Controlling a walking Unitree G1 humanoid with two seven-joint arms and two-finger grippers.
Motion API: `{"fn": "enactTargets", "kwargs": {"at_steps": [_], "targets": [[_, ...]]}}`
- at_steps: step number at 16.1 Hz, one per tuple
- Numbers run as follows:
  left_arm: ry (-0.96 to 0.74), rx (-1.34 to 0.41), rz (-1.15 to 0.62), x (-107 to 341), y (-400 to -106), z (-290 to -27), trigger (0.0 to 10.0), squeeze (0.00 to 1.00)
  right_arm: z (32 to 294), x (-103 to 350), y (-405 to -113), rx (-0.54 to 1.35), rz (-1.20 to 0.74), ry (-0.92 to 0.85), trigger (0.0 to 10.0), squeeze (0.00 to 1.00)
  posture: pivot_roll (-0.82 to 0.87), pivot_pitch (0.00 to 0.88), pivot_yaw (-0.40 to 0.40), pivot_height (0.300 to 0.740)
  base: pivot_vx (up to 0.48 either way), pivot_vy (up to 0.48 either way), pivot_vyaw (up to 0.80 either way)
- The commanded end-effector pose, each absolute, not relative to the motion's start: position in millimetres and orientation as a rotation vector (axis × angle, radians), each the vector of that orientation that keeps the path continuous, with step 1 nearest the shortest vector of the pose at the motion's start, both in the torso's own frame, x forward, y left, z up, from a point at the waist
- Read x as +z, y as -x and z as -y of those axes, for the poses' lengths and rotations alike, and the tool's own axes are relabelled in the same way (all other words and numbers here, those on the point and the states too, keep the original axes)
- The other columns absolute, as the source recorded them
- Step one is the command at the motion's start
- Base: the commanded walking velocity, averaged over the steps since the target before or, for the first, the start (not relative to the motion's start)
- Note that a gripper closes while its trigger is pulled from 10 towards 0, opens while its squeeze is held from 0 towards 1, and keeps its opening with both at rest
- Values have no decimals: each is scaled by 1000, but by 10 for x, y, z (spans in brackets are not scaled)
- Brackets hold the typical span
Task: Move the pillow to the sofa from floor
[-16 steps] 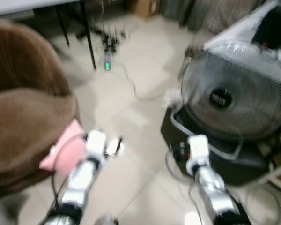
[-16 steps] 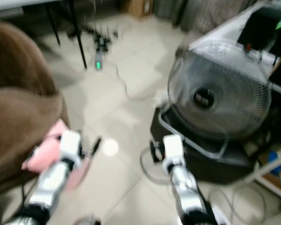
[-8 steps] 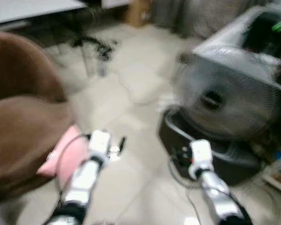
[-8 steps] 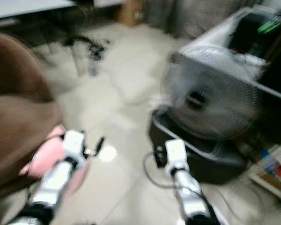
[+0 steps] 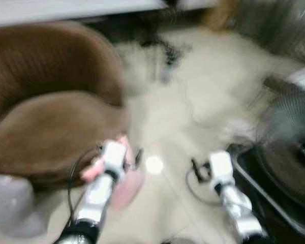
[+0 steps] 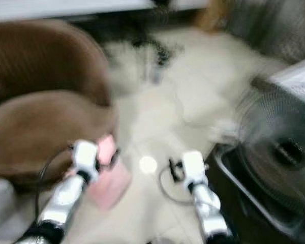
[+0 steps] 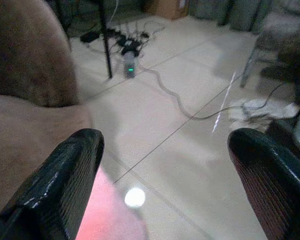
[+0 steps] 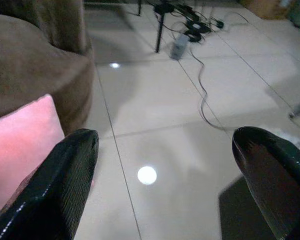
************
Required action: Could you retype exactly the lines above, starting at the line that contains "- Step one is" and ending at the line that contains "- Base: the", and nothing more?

Response to this task:
- Step one is the command at the motion's start
- Base: the commanded walking velocity, averaged over the steps since the target before or, for the first, the start (not relative to the motion's start)

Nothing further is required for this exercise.